Project Design: A quality improvement project was implemented to improve human milk at discharge rates. The Ohio Health Change model was used to communicate the roles and responsibilities within the key stakeholder group. Three PDSA cycles were completed to test the implemented changes.

Intervention: To educate on the benefits of human milk, initiation, and sustained breastfeeding and pumping, lactation support was provided. Furthermore, a unit-based lactation team was established, meeting with the mother-baby dyad daily upon admission. During admission, mothers were supported to provide milk and prepared to sustain breastfeeding successfully post-discharge. Charge nurses supported project interventions by ensuring breast pumps were at each bedside daily.

Significant Findings/Outcomes: During the project period, human milk discharge rates improved by 7-13% from baseline. While this did not reach the 80% goal, it demonstrated that human milk consumption increased with support. Three process measures evaluated were breast pump compliance, lactation meeting compliance, and overall compliance with mothers providing human milk, which contributed to achieving the project's outcome measure.

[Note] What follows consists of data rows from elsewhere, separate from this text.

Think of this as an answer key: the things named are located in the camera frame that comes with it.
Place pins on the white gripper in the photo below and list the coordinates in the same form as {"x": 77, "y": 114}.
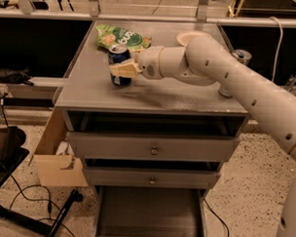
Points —
{"x": 149, "y": 62}

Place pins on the blue pepsi can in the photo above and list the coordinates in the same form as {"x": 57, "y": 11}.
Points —
{"x": 118, "y": 53}

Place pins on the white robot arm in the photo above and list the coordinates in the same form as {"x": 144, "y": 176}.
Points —
{"x": 203, "y": 61}

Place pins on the grey top drawer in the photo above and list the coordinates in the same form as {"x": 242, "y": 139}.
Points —
{"x": 144, "y": 147}

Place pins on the grey drawer cabinet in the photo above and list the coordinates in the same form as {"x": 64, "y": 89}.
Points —
{"x": 90, "y": 103}

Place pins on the silver slim drink can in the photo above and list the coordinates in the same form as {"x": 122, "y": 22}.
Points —
{"x": 241, "y": 56}

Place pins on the grey middle drawer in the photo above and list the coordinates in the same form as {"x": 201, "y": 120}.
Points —
{"x": 150, "y": 178}

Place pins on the grey open bottom drawer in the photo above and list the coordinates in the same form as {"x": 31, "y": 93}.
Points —
{"x": 149, "y": 212}

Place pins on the green chip bag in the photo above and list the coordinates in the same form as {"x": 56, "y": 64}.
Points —
{"x": 108, "y": 35}

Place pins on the white bowl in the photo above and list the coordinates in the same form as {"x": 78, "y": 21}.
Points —
{"x": 185, "y": 37}

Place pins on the black cloth on shelf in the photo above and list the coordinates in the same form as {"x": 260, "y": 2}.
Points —
{"x": 15, "y": 77}

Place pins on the cardboard box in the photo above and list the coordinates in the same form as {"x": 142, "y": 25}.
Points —
{"x": 54, "y": 159}

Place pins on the black chair base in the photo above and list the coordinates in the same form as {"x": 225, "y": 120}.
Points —
{"x": 11, "y": 155}

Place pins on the metal frame rail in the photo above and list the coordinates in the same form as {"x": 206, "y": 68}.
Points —
{"x": 235, "y": 12}

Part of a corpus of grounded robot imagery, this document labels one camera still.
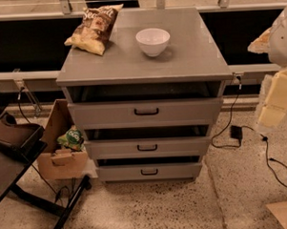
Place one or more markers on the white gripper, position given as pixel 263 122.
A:
pixel 282 42

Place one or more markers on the grey drawer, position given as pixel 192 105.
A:
pixel 152 172
pixel 145 113
pixel 146 147

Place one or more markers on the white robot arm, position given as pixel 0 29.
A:
pixel 274 42

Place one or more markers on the grey drawer cabinet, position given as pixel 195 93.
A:
pixel 191 67

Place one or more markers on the grey bottom drawer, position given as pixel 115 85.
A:
pixel 152 172

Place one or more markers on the grey top drawer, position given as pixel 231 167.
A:
pixel 145 113

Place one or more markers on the white bowl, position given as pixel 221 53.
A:
pixel 152 42

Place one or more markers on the brown yellow chip bag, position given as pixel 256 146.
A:
pixel 94 32

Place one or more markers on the green snack bag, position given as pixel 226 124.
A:
pixel 71 139

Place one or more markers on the cardboard box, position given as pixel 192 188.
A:
pixel 57 162

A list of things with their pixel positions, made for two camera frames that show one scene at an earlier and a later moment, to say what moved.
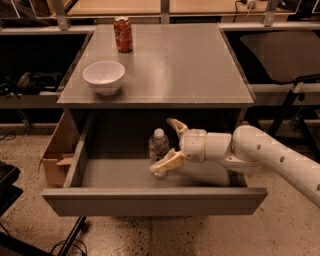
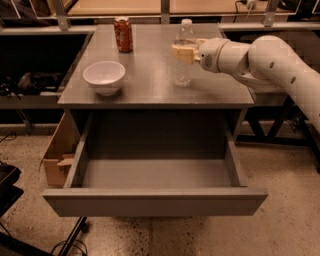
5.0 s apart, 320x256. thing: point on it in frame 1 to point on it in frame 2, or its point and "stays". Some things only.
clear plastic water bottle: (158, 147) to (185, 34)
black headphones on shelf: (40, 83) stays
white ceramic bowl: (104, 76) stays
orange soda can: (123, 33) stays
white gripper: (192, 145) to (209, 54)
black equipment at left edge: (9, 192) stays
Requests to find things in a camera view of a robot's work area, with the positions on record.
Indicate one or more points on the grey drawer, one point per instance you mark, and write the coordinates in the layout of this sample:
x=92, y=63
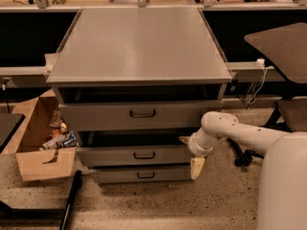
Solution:
x=141, y=174
x=137, y=115
x=139, y=147

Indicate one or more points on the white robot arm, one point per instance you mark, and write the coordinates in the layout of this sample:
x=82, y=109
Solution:
x=282, y=198

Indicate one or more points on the grey bottom drawer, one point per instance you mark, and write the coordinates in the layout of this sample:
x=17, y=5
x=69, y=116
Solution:
x=141, y=174

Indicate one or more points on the grey top drawer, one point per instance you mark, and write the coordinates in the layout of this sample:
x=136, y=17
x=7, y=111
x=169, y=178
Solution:
x=137, y=115

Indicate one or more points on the grey metal drawer cabinet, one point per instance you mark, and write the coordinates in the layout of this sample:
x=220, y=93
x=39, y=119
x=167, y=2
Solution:
x=132, y=55

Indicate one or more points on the open cardboard box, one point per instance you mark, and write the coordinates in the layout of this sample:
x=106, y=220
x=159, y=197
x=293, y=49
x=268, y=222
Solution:
x=34, y=164

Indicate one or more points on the trash items in box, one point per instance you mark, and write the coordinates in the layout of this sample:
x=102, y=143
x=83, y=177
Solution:
x=61, y=135

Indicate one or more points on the black office chair right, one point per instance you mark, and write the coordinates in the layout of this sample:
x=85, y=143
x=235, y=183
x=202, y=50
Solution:
x=286, y=48

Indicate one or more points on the long grey workbench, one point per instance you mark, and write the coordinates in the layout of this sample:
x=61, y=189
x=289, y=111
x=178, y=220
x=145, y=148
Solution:
x=44, y=14

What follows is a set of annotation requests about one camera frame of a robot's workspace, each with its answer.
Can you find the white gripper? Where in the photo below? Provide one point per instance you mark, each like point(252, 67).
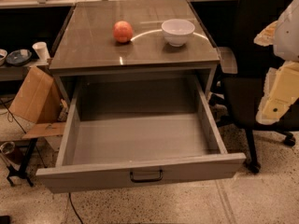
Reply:
point(288, 36)

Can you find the grey top drawer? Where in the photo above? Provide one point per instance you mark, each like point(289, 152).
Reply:
point(118, 126)

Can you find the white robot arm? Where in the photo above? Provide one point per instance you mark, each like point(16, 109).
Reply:
point(283, 34)

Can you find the grey cabinet with glossy top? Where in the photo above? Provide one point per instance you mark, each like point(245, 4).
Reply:
point(89, 48)

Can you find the black office chair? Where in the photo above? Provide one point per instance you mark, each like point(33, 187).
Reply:
point(243, 90)

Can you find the red apple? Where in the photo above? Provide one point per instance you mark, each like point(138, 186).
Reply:
point(122, 31)

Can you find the white paper cup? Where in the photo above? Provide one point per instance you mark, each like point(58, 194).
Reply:
point(41, 50)

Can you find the brown cardboard box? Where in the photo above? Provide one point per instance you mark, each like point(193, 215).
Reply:
point(40, 102)

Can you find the dark blue plate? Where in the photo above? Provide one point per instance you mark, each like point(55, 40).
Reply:
point(19, 57)

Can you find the black metal stand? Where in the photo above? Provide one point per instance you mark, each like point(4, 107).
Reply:
point(16, 161)

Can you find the white bowl at left edge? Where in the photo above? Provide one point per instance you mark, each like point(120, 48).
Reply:
point(3, 55)

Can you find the black drawer handle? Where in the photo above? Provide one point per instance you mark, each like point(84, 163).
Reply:
point(146, 176)

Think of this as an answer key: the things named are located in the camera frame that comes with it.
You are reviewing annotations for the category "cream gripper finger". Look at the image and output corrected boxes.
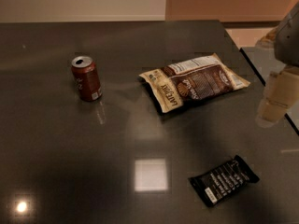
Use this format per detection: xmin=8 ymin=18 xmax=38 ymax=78
xmin=256 ymin=66 xmax=299 ymax=128

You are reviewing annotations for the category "black rxbar chocolate wrapper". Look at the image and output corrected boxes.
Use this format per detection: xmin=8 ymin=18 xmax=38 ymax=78
xmin=189 ymin=155 xmax=260 ymax=207

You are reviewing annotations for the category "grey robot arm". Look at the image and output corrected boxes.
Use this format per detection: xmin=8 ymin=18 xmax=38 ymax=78
xmin=256 ymin=2 xmax=299 ymax=128

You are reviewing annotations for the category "Late July chips bag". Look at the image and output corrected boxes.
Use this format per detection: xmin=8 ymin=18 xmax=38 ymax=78
xmin=139 ymin=53 xmax=250 ymax=113

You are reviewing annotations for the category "red soda can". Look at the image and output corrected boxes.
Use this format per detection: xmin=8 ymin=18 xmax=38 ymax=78
xmin=71 ymin=56 xmax=102 ymax=102

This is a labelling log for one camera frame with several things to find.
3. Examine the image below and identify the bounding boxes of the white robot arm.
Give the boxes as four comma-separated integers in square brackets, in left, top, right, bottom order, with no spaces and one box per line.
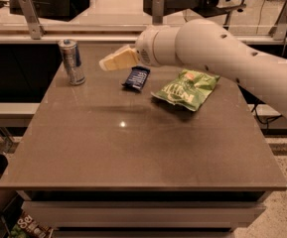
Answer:
[99,19,287,118]

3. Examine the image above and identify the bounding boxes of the grey table drawer base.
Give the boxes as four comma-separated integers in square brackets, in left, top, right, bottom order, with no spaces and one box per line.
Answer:
[23,200,266,234]

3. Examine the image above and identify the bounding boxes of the left metal railing bracket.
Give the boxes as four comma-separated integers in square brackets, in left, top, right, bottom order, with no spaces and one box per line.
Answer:
[18,0,45,40]

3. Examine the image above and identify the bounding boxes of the green chip bag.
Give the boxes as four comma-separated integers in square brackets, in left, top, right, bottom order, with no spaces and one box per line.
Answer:
[152,69,219,112]

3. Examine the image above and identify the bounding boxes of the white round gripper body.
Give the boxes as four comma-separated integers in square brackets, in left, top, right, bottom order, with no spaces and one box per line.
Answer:
[135,26,161,66]

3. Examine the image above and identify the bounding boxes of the right metal railing bracket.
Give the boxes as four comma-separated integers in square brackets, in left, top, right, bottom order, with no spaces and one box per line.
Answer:
[269,0,287,41]

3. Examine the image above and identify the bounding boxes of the dark blue snack bar wrapper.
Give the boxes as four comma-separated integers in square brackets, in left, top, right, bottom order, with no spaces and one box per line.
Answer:
[122,66,150,91]

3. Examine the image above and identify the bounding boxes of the metal railing bracket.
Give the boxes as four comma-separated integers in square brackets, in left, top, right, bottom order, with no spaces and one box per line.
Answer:
[152,0,164,25]
[269,0,287,41]
[18,0,45,40]

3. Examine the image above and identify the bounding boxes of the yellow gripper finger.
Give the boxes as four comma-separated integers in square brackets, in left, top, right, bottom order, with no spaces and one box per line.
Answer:
[114,45,131,54]
[99,49,138,71]

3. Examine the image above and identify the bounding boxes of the silver blue redbull can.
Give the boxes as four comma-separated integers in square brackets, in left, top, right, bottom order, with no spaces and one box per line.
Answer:
[58,39,85,85]

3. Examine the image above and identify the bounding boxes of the black cable on floor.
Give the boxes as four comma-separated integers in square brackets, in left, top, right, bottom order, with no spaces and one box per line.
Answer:
[250,102,283,126]

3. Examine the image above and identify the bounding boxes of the middle metal railing bracket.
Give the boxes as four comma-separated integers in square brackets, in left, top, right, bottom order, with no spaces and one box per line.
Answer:
[152,0,164,25]

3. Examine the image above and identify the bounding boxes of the colourful snack package on floor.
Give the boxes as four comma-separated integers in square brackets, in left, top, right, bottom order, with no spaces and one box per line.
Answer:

Implications for Nursing: Nursing providers strive for effective care. Lactation support meets the Institute for Healthcare Improvement's Triple Aim of improving parents' satisfaction. Educating mothers on human milk benefits and supporting successful breastfeeding is crucial to improving healthcare outcomes for premature infants. This aligns with Six Aims for Healthcare Improvement, including safe, effective, patient-centered care and population health. Within 8 weeks, a unit-based lactation team improved human milk consumption to within 24 hours of discharge.